According to nutrition experts, eating fast food occasionally can fit into a healthy lifestyle if you make smart choices. This guide reveals what's the healthiest option at In-N-Out and how to customize your meal for a better nutritional profile.

Quick Summary

This article explores the best choices on the menu, highlighting the 'Protein Style' and other customization hacks to create a lower-carb and calorie-conscious meal. It provides nutritional details and ordering tips.

Key Points

  • Protein Style is the top healthy choice: Ordering your burger "Protein Style," wrapped in lettuce instead of a bun, significantly reduces calories and carbs.

  • Customization is key for better nutrition: Skip the high-calorie spread and opt for mustard and ketchup, add extra fresh veggies, and consider mustard-grilling the patty for flavor.

  • Moderation is critical for sides: French fries are high in calories and carbs, so consider sharing them with a friend or ordering them plain.

  • Opt for smarter beverages: Water, unsweetened iced tea, or black coffee are better choices than high-sugar milkshakes.

  • Low-carb and vegetarian options are available: The 'Flying Dutchman' is a very low-carb choice, while a 'Protein Style' grilled cheese (or 'wish burger') can be a meatless alternative.

In This Article

Your Best Bet: The 'Protein Style' Burger

For those watching their carbohydrate and calorie intake, the 'Protein Style' burger is the clear winner at In-N-Out. This is a menu hack where the bun is replaced with large, crisp lettuce leaves, effectively wrapping the patty and toppings. This simple substitution makes a significant difference in the nutritional profile of your meal.

Nutritional Comparison: Protein Style vs. Standard Burger

The contrast in nutrition is substantial. A standard In-N-Out hamburger with a bun contains 390 calories, 16g fat, and 37g carbohydrates. In comparison, a Protein Style hamburger with onion offers a much lower count, making it a favorite among low-carb dieters and health-conscious eaters.

  • Calories: A standard Protein Style hamburger with one patty comes in at approximately 240 calories, a significant drop from the standard bun version.
  • Carbohydrates: By swapping the bun for lettuce, the carbohydrate count drops dramatically from 37g to just 11g.
  • Sodium: While customization can affect this, the base Protein Style burger is lower in sodium than a standard burger.
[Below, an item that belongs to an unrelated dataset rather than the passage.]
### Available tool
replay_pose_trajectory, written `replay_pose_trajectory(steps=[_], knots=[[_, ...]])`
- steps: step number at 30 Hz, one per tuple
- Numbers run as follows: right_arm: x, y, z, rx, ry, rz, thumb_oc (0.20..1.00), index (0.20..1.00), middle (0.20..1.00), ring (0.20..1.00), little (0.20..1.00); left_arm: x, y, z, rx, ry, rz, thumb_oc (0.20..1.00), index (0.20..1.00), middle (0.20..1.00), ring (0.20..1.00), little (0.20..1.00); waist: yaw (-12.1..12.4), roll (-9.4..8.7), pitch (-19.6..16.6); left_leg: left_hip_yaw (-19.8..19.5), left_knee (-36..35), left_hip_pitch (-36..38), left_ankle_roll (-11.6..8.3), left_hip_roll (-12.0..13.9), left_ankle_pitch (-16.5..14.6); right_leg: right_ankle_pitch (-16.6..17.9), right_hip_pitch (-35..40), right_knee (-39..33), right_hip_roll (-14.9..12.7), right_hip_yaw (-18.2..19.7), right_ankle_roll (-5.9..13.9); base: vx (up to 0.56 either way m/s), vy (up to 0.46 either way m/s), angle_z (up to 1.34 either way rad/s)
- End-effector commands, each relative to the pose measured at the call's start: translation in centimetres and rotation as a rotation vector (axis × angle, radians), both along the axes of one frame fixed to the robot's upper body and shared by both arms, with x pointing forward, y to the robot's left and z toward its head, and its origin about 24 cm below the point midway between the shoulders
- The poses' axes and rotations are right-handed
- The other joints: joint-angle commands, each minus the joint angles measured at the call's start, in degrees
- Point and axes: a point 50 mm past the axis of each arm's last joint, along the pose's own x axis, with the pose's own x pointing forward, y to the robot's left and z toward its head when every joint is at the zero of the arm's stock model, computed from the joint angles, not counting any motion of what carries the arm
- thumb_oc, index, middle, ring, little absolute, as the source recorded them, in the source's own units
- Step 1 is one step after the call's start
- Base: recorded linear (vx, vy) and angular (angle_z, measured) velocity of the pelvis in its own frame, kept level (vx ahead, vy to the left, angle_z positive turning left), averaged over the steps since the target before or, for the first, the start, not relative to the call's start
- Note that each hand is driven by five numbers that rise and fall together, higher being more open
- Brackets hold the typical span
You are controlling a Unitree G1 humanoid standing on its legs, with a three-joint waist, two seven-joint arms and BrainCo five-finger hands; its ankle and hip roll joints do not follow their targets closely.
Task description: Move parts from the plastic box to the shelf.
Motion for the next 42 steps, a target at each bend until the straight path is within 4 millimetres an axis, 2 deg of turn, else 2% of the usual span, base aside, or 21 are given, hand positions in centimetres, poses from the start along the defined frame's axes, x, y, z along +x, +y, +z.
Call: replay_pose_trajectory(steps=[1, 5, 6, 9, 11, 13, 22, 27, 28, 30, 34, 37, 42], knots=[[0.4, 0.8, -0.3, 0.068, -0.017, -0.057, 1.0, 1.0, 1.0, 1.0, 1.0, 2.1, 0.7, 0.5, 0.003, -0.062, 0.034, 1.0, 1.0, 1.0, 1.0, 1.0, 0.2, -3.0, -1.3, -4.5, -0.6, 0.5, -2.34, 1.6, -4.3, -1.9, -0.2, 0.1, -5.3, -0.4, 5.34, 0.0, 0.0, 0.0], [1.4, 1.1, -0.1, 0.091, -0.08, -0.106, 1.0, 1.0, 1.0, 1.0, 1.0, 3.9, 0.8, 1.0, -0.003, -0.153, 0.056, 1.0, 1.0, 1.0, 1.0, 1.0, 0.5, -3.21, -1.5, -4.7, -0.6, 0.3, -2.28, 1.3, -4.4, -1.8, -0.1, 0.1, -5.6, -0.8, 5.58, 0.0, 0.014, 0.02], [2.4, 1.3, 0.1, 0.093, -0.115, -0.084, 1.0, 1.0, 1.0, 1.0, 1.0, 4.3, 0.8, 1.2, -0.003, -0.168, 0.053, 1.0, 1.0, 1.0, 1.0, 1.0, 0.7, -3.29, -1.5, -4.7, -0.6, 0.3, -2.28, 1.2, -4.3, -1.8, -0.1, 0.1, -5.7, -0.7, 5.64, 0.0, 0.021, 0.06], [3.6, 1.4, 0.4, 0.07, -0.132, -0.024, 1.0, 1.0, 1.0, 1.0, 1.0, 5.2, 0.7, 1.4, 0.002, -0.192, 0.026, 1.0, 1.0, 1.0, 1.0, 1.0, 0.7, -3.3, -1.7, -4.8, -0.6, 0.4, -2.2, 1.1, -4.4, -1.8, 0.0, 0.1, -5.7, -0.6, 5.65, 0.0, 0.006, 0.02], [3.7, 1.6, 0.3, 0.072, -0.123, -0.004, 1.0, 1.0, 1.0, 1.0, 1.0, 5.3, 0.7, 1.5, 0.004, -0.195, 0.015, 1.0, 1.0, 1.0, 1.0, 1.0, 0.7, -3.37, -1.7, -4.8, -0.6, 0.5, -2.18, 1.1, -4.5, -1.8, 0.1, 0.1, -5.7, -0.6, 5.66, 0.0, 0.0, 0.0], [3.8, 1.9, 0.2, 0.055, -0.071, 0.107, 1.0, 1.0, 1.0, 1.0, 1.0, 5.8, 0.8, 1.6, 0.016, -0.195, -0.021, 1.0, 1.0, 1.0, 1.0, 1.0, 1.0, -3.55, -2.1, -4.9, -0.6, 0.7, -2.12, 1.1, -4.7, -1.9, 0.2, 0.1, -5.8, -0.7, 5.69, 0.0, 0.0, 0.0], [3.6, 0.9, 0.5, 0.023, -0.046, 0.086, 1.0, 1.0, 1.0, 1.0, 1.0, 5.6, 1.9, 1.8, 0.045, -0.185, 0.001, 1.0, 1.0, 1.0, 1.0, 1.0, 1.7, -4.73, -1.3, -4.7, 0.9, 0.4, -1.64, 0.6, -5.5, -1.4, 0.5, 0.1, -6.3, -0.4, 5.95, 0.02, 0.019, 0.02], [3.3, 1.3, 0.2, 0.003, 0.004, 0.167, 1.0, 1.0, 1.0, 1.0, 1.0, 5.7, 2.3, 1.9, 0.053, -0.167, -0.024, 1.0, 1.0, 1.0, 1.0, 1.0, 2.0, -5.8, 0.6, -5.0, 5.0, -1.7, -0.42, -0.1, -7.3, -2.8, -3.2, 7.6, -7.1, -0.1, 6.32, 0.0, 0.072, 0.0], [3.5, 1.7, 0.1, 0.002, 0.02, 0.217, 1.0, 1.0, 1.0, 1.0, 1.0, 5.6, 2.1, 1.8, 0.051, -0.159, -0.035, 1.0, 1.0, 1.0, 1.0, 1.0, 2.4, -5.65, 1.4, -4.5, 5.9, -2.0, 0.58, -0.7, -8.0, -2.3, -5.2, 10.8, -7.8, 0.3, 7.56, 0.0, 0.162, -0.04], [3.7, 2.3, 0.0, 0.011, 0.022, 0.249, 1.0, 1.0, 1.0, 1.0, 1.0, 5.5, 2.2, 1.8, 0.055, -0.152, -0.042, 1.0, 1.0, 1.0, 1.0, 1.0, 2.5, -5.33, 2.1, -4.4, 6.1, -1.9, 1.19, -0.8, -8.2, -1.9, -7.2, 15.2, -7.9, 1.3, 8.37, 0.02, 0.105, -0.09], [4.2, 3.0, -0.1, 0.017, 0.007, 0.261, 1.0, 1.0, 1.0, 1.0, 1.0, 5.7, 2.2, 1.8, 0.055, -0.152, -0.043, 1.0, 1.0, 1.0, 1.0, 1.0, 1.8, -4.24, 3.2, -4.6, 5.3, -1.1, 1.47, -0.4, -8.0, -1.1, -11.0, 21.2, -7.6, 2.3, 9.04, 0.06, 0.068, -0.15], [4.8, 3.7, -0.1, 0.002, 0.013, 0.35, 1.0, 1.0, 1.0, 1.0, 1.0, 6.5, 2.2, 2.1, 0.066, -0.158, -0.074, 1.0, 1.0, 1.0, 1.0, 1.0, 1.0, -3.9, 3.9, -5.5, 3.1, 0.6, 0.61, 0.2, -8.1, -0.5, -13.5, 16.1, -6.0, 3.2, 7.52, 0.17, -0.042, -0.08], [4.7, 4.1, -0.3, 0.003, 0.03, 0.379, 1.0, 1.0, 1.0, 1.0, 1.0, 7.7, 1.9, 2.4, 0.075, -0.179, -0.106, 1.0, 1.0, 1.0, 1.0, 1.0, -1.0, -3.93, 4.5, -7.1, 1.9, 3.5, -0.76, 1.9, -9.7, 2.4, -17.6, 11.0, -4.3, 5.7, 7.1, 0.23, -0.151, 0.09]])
How to Customize Your Protein Style

The beauty of In-N-Out is its flexibility. Even with a 'healthier' option, you can further tailor it to your needs.

  • Add extra veggies: Pile on the lettuce, tomato, and onions for extra fiber and nutrients.
  • Hold the spread: In-N-Out's signature Thousand Island-style spread is delicious but adds significant calories and fat. Ask for ketchup and mustard instead to reduce fat content.
  • Go mustard-grilled: This adds a tangy kick to your patty without extra fat. The cook will squirt mustard onto the patty before flipping it on the grill.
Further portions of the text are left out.